Adams, who spent the spring splitting time between baseball and football practice, showed big-play ability throughout spring practice, but the defense has started to adapt to him this fall, Martin said.

 

“The defense is doing some different things, not allowing him to make as many big plays, which is to be expected,” Martin said. “He’s gotten better though. I can see technique-wise he’s gotten better.”

 

Much of that improvement can be attributed to Martin, Adams said.

 

“His resume alone is unbelievable,” Adams said of Martin, who won a national championship as the starting quarterback at the University of Tennessee in 1998. “I can look at film from when he first got here to now, and its unbelievable the strides I’ve made.
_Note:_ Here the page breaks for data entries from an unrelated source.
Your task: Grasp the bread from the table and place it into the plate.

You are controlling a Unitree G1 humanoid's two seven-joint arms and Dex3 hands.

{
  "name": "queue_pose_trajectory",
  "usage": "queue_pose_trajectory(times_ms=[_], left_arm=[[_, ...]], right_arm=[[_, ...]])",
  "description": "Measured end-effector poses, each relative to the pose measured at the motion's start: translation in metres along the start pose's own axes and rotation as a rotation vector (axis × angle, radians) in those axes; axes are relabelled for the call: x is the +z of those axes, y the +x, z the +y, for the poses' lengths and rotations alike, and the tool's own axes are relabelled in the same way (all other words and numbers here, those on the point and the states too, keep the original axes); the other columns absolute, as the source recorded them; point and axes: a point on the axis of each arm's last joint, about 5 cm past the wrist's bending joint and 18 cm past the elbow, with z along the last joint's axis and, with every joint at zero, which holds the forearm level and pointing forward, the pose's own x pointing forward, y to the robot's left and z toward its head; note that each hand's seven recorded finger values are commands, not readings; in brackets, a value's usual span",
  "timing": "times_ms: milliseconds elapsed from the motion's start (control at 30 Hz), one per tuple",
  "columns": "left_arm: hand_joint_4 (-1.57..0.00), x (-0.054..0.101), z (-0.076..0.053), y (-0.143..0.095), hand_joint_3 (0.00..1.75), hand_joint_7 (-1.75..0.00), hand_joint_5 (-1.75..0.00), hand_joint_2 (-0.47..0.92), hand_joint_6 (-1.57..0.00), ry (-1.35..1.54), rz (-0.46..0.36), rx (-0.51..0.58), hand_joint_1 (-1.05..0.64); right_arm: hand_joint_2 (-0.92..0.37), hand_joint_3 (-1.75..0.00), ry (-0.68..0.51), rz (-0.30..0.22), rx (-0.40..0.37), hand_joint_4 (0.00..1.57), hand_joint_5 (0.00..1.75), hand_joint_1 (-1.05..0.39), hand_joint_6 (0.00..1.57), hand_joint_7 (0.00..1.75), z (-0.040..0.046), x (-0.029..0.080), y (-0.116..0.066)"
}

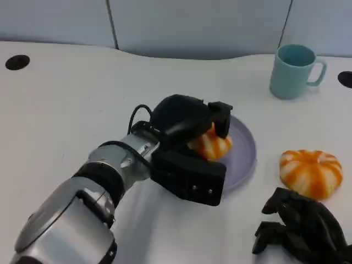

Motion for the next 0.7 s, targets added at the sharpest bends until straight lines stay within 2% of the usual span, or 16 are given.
queue_pose_trajectory(times_ms=[133,167,200,300,400,500,700], left_arm=[[-0.47,-0.001,0.001,0.0,0.18,-0.39,-0.97,0.92,-0.57,-0.007,0.032,-0.084,-0.38],[-0.39,-0.002,0.001,0.0,0.18,-0.32,-0.91,0.92,-0.54,-0.005,0.042,-0.113,-0.42],[-0.34,-0.002,0.002,0.001,0.18,-0.22,-0.76,0.92,-0.51,-0.003,0.052,-0.146,-0.47],[-0.27,-0.003,0.005,0.003,0.19,-0.09,-0.53,0.92,-0.45,0.002,0.074,-0.232,-0.55],[-0.18,-0.002,0.013,0.008,0.19,-0.02,-0.39,0.92,-0.37,0.016,0.095,-0.299,-0.65],[-0.06,-0.003,0.014,0.009,0.3,0.0,-0.34,0.92,-0.27,0.019,0.12,-0.358,-0.8],[0.0,-0.004,0.014,0.008,0.49,-0.01,-0.15,0.92,-0.11,0.018,0.13,-0.37,-0.92]], right_arm=[[-0.74,0.0,0.002,-0.001,-0.005,1.47,0.78,-0.86,1.24,0.82,0.0005,0.0,0.0],[-0.74,0.0,0.002,-0.002,-0.005,1.47,0.78,-0.85,1.24,0.82,0.0006,0.0,-0.001],[-0.74,0.0,0.002,-0.002,-0.006,1.46,0.79,-0.85,1.23,0.83,0.0007,0.0,-0.001],[-0.75,0.0,0.004,-0.003,-0.006,1.45,0.79,-0.85,1.22,0.83,0.0009,-0.001,-0.001],[-0.74,0.0,0.006,-0.004,-0.004,1.45,0.79,-0.86,1.22,0.84,0.001,-0.001,-0.001],[-0.74,0.0,0.007,-0.005,-0.005,1.45,0.79,-0.87,1.24,0.84,0.0009,-0.001,-0.001],[-0.74,0.0,0.006,-0.004,-0.006,1.46,0.79,-0.86,1.24,0.83,0.0007,-0.001,-0.001]])
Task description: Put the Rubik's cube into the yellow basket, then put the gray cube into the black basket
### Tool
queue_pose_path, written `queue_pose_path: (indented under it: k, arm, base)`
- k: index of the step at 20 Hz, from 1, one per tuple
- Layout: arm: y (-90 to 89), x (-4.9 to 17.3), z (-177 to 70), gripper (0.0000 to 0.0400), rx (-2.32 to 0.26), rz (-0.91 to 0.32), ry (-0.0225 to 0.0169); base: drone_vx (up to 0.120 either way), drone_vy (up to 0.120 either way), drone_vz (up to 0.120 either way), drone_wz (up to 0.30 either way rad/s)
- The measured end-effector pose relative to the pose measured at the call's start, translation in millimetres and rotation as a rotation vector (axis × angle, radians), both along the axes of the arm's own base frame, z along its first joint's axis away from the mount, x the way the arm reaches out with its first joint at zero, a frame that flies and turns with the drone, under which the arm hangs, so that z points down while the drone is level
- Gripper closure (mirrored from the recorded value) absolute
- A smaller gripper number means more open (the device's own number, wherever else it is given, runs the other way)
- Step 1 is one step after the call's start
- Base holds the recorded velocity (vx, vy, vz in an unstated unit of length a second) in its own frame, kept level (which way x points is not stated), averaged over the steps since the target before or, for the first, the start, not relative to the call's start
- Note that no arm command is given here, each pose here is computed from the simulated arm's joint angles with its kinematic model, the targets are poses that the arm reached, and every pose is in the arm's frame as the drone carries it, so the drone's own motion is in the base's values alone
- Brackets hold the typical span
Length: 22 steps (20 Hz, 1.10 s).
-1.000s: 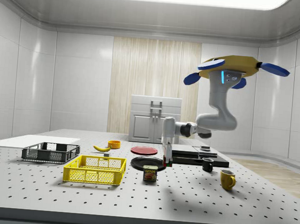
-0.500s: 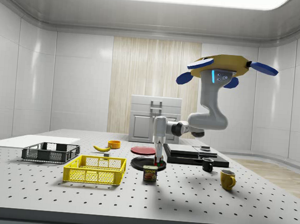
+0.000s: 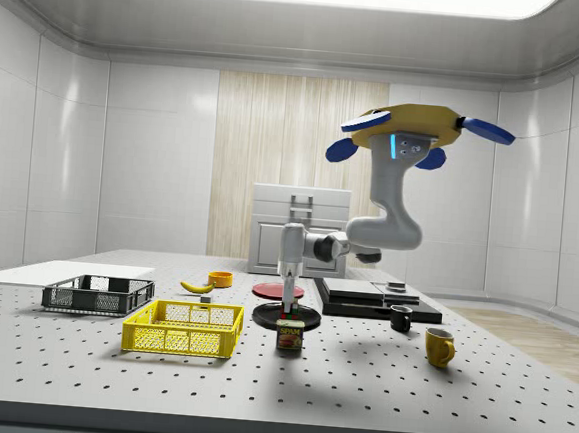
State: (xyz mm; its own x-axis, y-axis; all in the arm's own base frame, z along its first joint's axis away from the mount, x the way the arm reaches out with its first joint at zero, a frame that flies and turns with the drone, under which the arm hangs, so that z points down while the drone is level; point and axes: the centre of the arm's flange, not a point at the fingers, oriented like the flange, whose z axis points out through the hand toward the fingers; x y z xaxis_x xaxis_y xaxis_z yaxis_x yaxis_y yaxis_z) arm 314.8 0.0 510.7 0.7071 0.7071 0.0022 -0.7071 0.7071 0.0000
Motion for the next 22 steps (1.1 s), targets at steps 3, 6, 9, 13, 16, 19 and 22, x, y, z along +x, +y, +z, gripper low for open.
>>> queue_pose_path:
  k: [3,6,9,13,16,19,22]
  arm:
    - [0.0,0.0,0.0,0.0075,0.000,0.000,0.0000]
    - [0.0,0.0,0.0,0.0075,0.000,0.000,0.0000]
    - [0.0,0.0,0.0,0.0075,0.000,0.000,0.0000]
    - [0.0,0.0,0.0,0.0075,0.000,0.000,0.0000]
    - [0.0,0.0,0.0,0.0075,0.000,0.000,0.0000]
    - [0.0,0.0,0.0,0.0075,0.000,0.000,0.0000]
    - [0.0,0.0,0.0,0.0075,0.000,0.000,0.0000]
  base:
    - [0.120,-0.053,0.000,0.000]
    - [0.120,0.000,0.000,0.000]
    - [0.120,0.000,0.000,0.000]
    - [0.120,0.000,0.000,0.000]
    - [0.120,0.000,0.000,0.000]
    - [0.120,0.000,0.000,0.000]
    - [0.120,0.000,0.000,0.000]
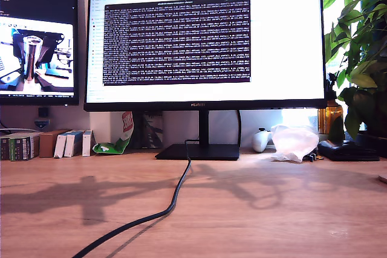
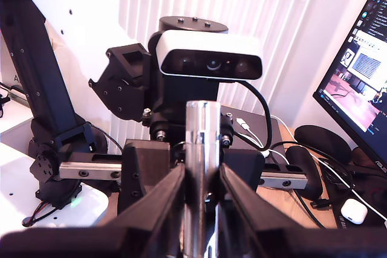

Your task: Pick the metallic laser pointer with your right arm, pass it to your left arm, then place it down to the left side of the table

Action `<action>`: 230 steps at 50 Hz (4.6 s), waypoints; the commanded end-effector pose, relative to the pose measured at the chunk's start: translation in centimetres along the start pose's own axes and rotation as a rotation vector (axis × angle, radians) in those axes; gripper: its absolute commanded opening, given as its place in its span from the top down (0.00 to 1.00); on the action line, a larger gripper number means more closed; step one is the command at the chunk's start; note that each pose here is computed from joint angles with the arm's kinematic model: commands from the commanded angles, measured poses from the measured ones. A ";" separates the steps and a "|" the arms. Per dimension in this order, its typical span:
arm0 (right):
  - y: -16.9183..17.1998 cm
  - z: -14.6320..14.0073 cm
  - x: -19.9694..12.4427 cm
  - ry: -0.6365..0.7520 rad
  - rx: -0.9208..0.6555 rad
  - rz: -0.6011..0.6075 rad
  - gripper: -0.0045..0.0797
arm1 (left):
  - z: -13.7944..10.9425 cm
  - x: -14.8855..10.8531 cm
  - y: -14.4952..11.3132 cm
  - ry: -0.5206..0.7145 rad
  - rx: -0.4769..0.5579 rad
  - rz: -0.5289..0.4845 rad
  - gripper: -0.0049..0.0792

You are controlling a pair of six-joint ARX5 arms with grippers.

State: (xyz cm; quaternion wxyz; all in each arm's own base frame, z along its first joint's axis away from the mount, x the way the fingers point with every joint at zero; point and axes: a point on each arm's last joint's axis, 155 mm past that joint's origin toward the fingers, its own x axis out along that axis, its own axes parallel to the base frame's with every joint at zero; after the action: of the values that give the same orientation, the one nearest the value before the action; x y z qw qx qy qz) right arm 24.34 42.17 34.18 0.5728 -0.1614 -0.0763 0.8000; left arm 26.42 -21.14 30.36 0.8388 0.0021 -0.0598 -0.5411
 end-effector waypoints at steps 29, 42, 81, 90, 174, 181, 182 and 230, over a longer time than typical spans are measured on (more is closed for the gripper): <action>-0.5 1.1 -0.8 0.003 0.002 -0.031 0.60 | 0.2 0.1 0.6 -0.008 -0.005 0.028 0.97; -2.5 -0.5 -3.5 0.037 0.089 -0.103 0.58 | 0.2 0.0 0.5 -0.008 -0.004 0.025 0.97; -3.3 -13.2 -13.3 0.509 0.508 -0.393 0.96 | -6.5 -2.9 4.4 0.241 0.042 0.175 0.97; -4.5 -14.6 -15.1 0.578 0.552 -0.503 0.96 | -8.4 -3.6 5.1 0.322 0.070 0.221 0.97; 2.7 -12.1 -34.8 0.595 0.535 -1.475 0.96 | -17.9 -11.0 8.2 0.855 0.143 0.428 0.97; 4.8 -12.5 -34.1 0.558 0.516 -1.476 0.96 | -19.0 -11.4 8.9 0.944 0.106 0.411 0.97; 5.1 -12.5 -34.0 0.553 0.513 -1.479 0.96 | -19.1 -11.5 9.0 0.957 0.105 0.410 0.97; 12.0 -11.6 -31.4 0.403 0.405 -1.455 0.96 | -25.4 -16.3 8.6 1.614 -0.291 0.089 0.97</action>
State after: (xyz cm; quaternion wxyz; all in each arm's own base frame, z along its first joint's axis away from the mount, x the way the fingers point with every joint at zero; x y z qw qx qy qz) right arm 26.79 7.78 25.13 0.9748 -0.1063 0.0928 0.1728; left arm 30.26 -4.34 4.76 0.6480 0.2829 0.6214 -0.3376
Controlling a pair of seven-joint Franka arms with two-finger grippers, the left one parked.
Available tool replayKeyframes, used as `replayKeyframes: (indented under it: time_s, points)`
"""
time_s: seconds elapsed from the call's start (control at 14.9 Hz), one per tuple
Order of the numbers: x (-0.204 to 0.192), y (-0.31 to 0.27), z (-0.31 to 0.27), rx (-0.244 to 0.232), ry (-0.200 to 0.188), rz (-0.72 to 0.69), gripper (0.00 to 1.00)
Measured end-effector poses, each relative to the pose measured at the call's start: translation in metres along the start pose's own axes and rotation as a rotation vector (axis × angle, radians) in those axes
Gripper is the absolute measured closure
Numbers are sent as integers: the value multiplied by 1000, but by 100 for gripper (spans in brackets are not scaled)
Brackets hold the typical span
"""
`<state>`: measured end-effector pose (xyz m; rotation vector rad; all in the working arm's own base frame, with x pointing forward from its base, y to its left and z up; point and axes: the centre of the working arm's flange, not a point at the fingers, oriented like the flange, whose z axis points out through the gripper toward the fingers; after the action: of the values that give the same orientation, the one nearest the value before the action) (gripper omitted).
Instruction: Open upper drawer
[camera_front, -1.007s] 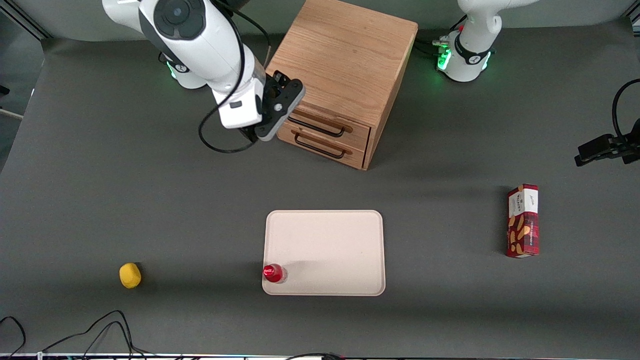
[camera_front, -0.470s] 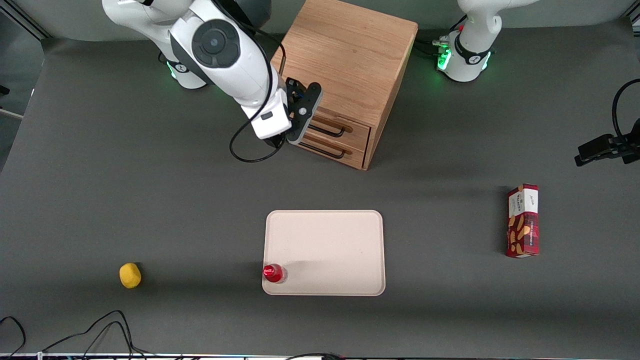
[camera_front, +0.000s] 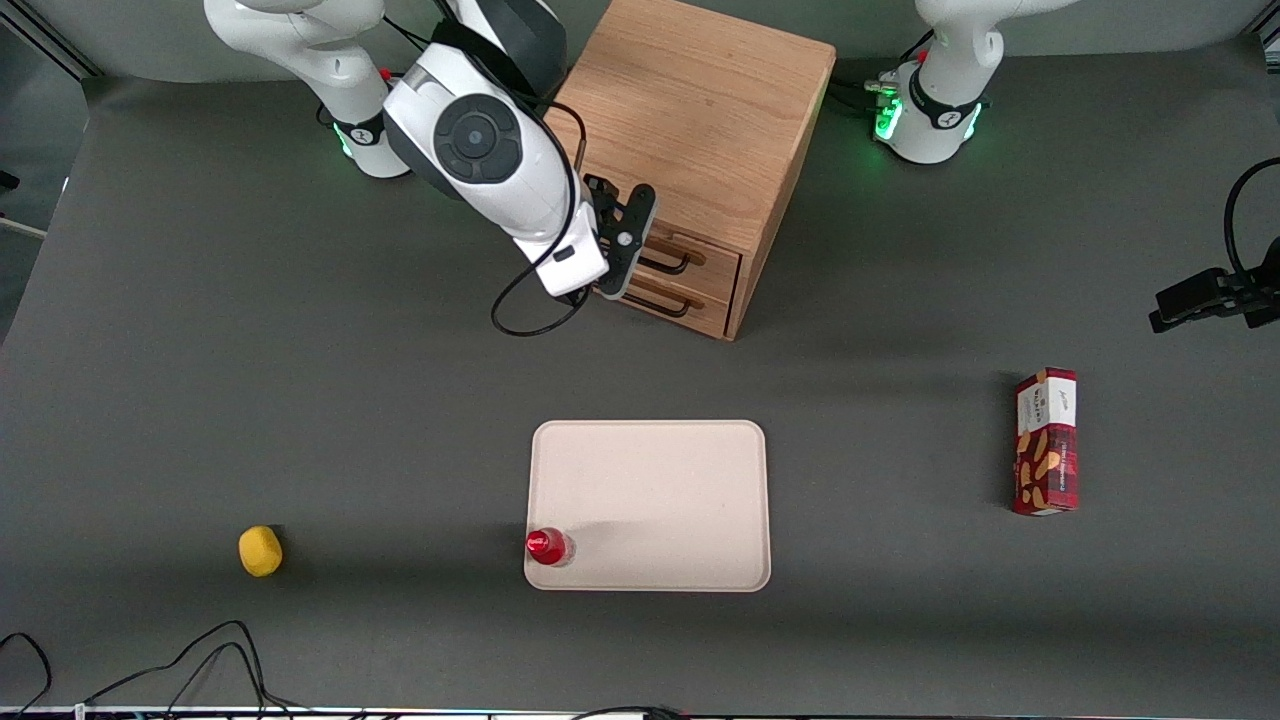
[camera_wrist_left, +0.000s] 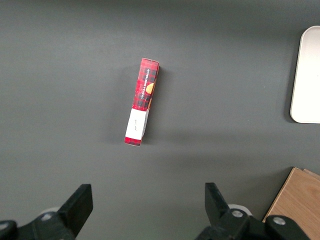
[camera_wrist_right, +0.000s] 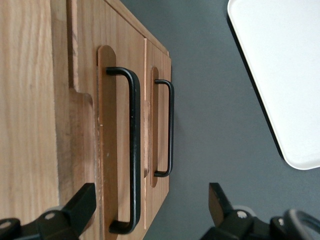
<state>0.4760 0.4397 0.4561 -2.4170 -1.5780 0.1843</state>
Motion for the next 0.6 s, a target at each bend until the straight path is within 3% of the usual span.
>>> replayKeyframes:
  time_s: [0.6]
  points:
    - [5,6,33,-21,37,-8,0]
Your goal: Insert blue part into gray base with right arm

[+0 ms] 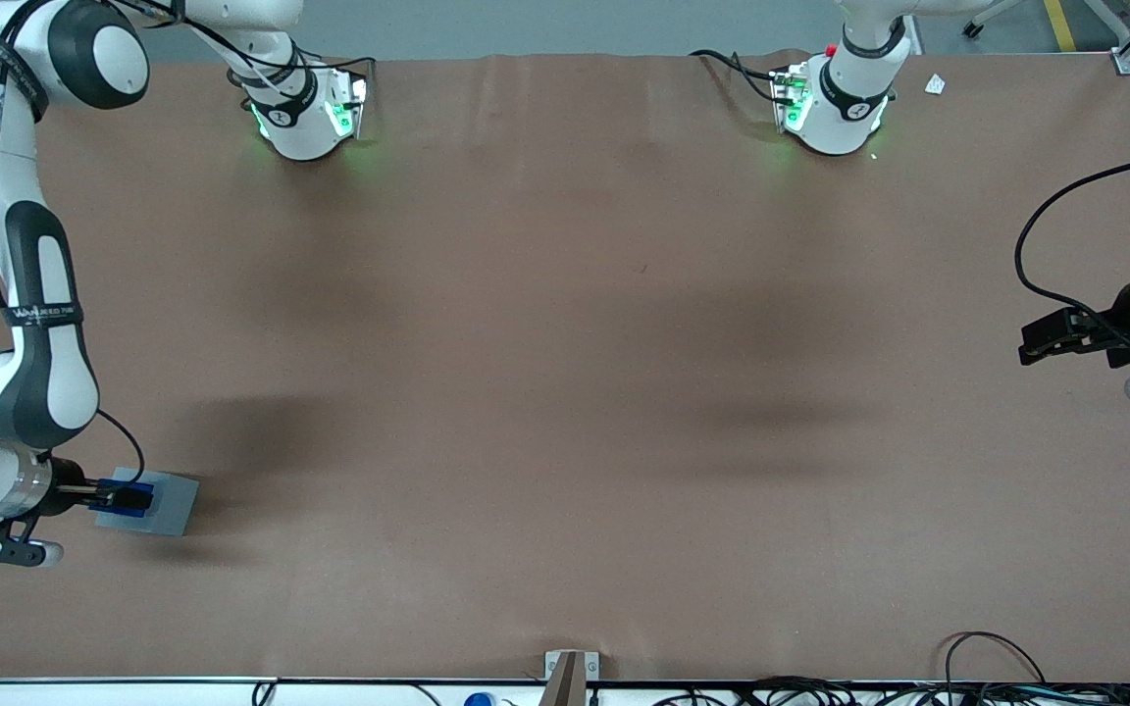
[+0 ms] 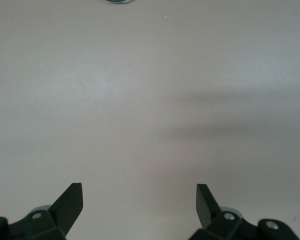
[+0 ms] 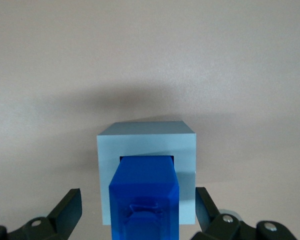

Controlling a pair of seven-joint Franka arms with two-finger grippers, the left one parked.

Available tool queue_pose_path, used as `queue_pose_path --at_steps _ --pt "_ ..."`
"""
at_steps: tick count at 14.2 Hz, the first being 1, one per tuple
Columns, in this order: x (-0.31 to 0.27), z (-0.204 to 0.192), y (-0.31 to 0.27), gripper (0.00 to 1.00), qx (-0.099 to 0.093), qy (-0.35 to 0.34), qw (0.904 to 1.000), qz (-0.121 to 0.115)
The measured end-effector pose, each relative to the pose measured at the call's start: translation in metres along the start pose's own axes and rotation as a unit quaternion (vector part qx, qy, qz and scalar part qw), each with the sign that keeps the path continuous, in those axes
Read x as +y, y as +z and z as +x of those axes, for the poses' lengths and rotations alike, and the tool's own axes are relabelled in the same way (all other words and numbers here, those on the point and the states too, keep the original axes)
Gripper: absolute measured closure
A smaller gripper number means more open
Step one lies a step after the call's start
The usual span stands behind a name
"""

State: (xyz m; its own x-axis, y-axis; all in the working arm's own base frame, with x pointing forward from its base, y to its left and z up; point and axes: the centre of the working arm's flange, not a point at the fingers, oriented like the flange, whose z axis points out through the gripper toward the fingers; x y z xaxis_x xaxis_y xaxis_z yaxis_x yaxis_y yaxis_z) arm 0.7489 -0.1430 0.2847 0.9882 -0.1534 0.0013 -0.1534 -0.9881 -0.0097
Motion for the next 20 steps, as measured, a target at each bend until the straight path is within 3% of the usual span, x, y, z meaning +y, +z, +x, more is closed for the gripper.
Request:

We’re continuing to make strides daily, weekly. It’s awesome, what he’s done for us. He’s a huge asset for us.”

 

The forgotten man

 

While Adams and King at least have their work last season and in the spring to keep in coaches’ minds, McCaskill can be considered the forgotten man among the UK receivers.

 

“That’s how it is,” McCaskill said. “When you’re on the field everybody loves you, when you’re not you feel forgotten. Everybody moves on.”

 

McCaskill missed all of the 2010 season with a knee injury, but he recorded the most catches and receiving yardage of any of the returners during his last full season.

 

“From my standpoint I feel like I’m going to come back on the field and be a veteran receiver,” McCaskill said. “I will help the young guys, they are going to get a lot of playing time. I’m going to be there for them.”

 

While he plans on helping the freshmen, the talk from the coaching staff and fans about how those same freshmen might occupy the key receiving roles this season isn’t lost on McCaskill.

 

“It gets to a point where you just have to block everything out and just go to work everyday,” McCaskill said. “Whatever happens, happens.”

 

While the freshmen receivers will most likely see plenty of playing time this season, none of the UK returners are ready to give up their spots just yet.

 

“Everybody is coming into their own, myself included,” King said. “You just have to realize you’re a football player, and we’re out here to make plays. If you don’t realize that quick, you’re going to get passed up.”

 

Photos of Brian Adams, top, and LaRod King, side, during UK reporting day.